Working with smallholders and the agricultural value chain has been a major part of Unilever’s strategy. The company has, for example, partnered with the Kenya Tea Development Agency and the international public sector to develop human capital in the tea sector, which has led to increased yields and higher incomes for farmers. The company measures the development outcomes using a “Livelihood Impact Assessment” tool, developed for the purpose.
The same approach works through the supply chain, Sigismondi says. A ‘Partner to Win’ initiative supports suppliers, such as Creative Counsel, a South African marketing and business service company. Creative Counsel has gone on to expand into Mozambique and to find partners in Ethiopia and Nigeria.
Unilever has also worked extensively with retailers across the world, raising their incomes and living standards, but also helping the company to broaden its consumer base into areas that would otherwise be hard to reach.
“Many small businesses and individual sellers help us to distribute and sell our products. The aim is to boost skills and incomes. In emerging markets, we find we can serve more consumers through innovative distribution channels, which provides new sources of income for those who distribute our products,” Sigismondi says.

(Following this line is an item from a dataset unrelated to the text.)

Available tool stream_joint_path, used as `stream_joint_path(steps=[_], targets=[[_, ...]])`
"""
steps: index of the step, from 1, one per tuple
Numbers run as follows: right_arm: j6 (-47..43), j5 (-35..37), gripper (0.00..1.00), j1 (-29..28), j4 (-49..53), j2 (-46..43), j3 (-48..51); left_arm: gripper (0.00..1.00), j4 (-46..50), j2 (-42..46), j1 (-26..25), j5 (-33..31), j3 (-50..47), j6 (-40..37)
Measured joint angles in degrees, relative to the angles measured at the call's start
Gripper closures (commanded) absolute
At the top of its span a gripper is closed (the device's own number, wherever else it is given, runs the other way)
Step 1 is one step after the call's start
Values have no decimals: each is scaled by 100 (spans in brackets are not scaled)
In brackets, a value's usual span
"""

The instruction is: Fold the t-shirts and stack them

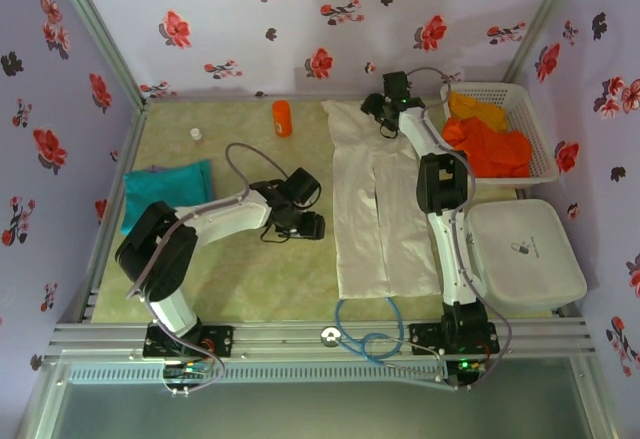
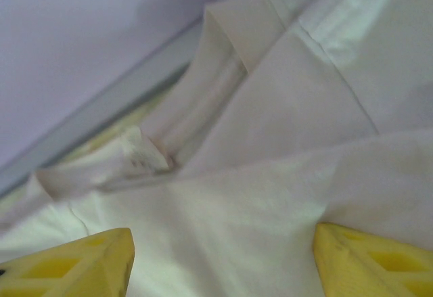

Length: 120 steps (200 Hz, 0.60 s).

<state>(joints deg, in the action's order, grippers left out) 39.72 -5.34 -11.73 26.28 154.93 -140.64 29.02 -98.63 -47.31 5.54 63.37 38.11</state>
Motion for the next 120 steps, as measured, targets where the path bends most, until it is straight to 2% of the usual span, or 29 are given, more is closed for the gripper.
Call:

“This is never easy. Often we are trying to cover smaller towns and villages spread out over huge areas. Given the weak infrastructure links, we need to find ways of doing this that are economically viable. Engaging small-scale retailers in door-to-door selling creates hundreds of entrepreneurs, opening up people’s opportunities. Now in Kenya we have applied these principles to small traders and in doing so have raised their incomes by as much as 25 per cent.”